● AIM OF THE EXERCISE
Look through the entries below for the string "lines", and copy each line where it is found.

(Items listed in a dataset)
------------

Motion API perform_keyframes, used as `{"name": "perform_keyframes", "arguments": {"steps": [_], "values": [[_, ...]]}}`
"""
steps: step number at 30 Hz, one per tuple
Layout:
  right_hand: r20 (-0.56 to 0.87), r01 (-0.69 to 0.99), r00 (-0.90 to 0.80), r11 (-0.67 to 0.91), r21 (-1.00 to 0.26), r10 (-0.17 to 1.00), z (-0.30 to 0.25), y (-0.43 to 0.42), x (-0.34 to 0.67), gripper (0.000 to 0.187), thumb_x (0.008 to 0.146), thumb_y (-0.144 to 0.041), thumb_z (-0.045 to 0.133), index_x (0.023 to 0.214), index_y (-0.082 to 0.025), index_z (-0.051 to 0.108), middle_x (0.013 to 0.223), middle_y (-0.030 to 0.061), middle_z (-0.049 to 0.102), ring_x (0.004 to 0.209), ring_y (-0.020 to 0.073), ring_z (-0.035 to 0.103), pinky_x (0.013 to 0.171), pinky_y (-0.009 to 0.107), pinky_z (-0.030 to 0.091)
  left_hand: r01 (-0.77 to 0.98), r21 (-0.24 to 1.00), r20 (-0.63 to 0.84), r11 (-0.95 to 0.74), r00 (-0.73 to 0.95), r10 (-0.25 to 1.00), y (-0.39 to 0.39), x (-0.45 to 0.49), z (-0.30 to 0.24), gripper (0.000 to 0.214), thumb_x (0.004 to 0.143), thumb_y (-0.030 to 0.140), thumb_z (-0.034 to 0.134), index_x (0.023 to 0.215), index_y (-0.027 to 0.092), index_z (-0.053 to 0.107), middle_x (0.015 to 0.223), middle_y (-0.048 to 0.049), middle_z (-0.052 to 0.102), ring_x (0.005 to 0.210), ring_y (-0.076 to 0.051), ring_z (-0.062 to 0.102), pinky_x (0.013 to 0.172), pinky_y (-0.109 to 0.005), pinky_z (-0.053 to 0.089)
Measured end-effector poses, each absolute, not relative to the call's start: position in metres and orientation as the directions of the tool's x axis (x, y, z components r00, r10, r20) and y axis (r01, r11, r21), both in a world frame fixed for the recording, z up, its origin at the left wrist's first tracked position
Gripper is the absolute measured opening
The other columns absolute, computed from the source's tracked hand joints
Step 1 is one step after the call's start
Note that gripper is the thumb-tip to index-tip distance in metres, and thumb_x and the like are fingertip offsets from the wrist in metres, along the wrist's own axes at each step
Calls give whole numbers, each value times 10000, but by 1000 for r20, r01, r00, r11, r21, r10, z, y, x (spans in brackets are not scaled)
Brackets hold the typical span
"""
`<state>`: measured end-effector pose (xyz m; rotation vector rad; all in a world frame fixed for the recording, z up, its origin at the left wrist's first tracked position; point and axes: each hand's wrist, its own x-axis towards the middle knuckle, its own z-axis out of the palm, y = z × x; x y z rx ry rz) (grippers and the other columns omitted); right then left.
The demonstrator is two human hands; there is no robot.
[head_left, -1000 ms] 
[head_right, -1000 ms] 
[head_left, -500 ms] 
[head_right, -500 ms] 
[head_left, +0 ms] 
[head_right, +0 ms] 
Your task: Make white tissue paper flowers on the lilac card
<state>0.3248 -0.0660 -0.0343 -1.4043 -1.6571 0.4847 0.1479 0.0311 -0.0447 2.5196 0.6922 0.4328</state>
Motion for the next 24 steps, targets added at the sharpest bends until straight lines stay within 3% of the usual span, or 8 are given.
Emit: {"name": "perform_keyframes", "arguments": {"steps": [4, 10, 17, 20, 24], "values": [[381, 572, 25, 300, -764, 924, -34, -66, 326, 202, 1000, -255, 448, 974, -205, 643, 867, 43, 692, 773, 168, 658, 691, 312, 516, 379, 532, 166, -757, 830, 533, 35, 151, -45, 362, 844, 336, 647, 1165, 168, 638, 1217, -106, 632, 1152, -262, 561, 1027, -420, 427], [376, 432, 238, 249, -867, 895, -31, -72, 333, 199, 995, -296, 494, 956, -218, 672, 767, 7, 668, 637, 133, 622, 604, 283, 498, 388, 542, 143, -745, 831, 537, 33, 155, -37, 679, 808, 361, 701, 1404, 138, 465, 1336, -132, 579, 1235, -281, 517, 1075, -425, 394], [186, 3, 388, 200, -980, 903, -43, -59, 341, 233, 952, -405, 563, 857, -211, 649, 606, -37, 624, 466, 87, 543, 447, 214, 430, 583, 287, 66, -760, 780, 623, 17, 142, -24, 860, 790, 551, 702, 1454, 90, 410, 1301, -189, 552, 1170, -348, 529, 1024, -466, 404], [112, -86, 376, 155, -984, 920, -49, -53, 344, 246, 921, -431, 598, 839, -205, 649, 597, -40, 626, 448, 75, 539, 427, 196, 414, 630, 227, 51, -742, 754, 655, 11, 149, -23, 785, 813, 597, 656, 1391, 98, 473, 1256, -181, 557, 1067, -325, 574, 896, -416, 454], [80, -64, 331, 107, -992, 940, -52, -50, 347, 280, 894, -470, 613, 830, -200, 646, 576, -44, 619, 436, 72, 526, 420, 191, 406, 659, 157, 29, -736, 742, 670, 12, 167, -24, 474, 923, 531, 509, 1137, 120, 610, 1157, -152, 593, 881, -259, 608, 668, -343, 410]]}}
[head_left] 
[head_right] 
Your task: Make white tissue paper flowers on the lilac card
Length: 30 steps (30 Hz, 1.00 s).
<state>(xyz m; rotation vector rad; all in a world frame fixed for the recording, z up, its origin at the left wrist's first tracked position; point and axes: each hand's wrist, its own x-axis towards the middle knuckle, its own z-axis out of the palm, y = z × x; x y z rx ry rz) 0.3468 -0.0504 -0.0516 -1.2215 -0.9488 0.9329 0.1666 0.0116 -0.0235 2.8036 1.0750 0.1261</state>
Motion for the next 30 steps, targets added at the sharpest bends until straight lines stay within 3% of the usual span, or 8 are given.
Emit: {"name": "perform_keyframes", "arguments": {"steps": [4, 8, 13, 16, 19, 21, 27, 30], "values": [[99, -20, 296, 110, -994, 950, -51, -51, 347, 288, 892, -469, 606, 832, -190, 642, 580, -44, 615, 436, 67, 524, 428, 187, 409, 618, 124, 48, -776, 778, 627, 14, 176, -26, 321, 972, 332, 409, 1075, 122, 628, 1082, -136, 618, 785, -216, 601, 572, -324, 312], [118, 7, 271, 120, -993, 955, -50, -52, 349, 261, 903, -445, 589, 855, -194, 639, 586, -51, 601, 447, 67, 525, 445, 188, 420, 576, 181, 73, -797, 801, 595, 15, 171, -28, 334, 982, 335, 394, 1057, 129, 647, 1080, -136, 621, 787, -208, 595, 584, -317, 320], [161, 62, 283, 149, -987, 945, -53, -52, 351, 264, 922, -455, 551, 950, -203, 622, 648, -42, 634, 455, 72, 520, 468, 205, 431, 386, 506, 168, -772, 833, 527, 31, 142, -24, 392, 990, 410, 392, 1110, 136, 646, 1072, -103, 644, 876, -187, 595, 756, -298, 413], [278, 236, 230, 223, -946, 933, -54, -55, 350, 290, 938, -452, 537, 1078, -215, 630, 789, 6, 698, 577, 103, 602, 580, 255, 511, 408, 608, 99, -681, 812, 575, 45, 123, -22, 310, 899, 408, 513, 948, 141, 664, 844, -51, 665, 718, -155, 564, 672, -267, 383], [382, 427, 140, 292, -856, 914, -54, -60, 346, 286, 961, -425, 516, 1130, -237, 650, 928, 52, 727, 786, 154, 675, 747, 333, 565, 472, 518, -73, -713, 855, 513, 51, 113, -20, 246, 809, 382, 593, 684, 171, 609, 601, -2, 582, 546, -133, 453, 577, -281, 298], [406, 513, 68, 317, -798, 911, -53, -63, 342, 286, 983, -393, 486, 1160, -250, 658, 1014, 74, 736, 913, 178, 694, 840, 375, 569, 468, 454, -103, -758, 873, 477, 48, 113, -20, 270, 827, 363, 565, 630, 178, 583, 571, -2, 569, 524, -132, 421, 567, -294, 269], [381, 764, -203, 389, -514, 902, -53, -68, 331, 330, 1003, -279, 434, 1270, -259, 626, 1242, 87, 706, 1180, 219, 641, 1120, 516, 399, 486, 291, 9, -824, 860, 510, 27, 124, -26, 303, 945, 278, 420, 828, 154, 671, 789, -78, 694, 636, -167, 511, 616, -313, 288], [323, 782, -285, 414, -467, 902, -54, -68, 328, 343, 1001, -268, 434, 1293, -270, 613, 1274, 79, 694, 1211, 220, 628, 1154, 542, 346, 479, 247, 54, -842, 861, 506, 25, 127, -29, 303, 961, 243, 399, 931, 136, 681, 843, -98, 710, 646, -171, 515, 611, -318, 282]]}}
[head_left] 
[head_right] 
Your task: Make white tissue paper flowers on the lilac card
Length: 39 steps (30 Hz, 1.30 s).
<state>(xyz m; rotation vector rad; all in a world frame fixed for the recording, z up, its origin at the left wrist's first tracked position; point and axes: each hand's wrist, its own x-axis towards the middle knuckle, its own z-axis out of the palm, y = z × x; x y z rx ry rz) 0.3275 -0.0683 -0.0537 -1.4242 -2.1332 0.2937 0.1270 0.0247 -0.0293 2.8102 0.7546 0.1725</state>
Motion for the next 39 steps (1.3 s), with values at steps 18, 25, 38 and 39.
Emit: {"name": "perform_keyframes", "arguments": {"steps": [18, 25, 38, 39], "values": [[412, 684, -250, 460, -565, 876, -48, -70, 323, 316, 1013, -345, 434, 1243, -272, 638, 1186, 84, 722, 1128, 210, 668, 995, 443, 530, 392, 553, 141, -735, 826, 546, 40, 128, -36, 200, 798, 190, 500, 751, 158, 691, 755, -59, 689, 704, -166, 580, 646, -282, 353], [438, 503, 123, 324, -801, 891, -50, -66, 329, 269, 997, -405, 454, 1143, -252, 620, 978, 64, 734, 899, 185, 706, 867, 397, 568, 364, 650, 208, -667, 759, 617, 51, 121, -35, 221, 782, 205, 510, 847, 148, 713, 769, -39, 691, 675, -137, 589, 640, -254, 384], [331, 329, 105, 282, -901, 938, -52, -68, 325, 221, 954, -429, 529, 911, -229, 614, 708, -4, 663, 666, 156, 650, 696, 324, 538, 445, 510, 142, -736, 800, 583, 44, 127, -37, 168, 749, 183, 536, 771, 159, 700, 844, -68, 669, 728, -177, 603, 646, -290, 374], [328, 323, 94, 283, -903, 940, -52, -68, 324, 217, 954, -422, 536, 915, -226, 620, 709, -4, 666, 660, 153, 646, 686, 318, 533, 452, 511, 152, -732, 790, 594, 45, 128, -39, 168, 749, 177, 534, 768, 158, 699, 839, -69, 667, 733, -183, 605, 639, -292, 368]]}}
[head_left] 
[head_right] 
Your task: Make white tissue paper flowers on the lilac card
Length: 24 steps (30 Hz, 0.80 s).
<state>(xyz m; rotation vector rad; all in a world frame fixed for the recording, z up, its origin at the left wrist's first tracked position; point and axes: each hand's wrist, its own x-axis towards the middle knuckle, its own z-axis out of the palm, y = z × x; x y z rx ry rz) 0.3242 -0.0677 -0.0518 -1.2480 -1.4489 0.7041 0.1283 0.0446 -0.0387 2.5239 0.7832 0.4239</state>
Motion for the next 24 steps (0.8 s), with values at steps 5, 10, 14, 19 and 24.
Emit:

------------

● TASK RESPONSE
Motion for the next 24 steps, targets added at the sharpest bends until straight lines stay within 3% of the usual span, or 8 are given.
Motion for the next 30 steps, targets added at the sharpest bends until straight lines stay within 3% of the usual span, or 8 are given.

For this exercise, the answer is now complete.